От его выкрика ребёнок вздрогнул, прижавшись сильнее к матери. Его наличие ещё больше портило настроение Лёне. Он бы не хотел, чтобы пацан умер голодной смертью, но выбирать не приходилось. Сам он умирать не собирался тоже. Лёня направился к мужчине. Алкоголь вырубил какое-либо чувство осторожности. Он просто желал есть, хотя бы сегодня.

– Отдайте мне!

С этими словами он толкнул мужчину, попытавшегося отстранить Лёню, в сторону и наклонился за пакетом.

– Отдай, паскуда!

Но женщина, переставшая плакать немыми слезами, однако с тем же безумным взглядом, заслонила собой ребенка и крепко вцепилась в ручки.

– Влад, у него же нож!

Лёня выставил оружие в сторону мужчины, но тот, не обращая на него внимание, пустился защищать семью. Одним движением он увернулся от ножа и толкнул нападавшего. Лёня не упал только потому, что изначально опорной ногой выбрал левую. Выругавшись, он взмахнул оружием, отпустив пакет.

– Влад!

Её муж вновь увернулся от ножа и ударил Лёню по лицу. Удар вышел не очень болезненным, но от него Лёня опешил, будто придя в чувства. Щёку прижгло, почувствовался прилив крови к ней и пульсация. Его товарищи заулюлюкали.

– Изверги! Что вы творите?! – вскричала женщина.

Лёня бросил взгляд на мальчика. Тот выглядывал из-за матери, трясясь от страха.
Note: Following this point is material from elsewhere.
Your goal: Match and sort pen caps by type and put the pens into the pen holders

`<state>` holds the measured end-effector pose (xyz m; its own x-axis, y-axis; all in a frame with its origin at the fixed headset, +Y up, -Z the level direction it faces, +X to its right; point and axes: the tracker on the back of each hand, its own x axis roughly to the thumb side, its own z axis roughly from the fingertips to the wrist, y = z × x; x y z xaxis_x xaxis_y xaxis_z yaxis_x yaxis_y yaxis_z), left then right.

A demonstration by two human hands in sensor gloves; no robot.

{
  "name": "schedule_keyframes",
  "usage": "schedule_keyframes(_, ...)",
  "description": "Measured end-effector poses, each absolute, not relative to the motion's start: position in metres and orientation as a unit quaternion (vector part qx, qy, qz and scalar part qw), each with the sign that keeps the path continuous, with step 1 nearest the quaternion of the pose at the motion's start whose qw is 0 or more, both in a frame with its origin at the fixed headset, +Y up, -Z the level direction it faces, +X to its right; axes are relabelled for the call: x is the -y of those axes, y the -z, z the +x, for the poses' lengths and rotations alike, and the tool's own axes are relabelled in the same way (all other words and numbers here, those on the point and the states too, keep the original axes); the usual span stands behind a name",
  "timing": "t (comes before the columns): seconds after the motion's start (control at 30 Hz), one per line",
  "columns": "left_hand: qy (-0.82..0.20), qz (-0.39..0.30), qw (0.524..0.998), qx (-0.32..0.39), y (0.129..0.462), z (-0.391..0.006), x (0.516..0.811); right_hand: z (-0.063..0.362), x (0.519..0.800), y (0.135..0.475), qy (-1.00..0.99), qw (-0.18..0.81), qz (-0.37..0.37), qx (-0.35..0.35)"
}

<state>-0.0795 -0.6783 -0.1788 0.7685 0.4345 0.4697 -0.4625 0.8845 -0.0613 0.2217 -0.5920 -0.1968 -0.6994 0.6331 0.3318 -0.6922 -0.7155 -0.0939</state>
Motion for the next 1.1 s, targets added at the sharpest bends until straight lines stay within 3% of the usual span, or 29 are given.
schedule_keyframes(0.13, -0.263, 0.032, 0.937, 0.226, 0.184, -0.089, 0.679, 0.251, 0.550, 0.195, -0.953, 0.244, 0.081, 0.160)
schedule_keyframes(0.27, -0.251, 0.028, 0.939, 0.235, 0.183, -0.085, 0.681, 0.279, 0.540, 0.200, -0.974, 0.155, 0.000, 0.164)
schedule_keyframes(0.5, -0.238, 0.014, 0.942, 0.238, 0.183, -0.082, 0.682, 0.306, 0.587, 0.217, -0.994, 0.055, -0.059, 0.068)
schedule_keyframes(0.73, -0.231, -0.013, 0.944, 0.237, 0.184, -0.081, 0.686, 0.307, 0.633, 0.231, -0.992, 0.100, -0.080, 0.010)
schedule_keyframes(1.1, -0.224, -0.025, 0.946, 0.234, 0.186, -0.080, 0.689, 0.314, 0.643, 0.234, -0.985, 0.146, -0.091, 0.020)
– Папа! – прокричал он тонким голоском.

И его крик так глубоко запал Лёне в душу, что он готов был тут же отступить. Если бы не собственный голод.

Мужик стоял в какой-то непонятной стойке, отделяя собой семью от опасности. Лёня хмыкнул. Наступила его очередь атаковать. Он молниеносно выполнил выпад, чем застал защищающегося врасплох. В этот раз мужчина не увернулся от ножа. Послышался треск материала пальто. Мужик завалился на спину от толчка, а Лёня, не останавливаясь, наклонился к пакету. Женщина, не успевшая ничего осознать, дернула его на себя. Раздался ещё один протяжный звук, и на тонкий слой снега высыпались продукты. Что-то из съестного покатилось по тротуару. Пакет оказался полностью опустошённым, превратившись в тряпку.

Но женщина переключила внимание на мужа. Подбежав вместе с ребёнком к нему, она охала, причитала и плакала, осматривая завалившегося мужчину. Её причитания становились громче и громче. Тому повезло. Нож всего лишь разорвал пальто, не добравшись до тела. Поэтому он без труда встал на ноги, с грустью разглядывая образовавшийся на белом снегу натюрморт.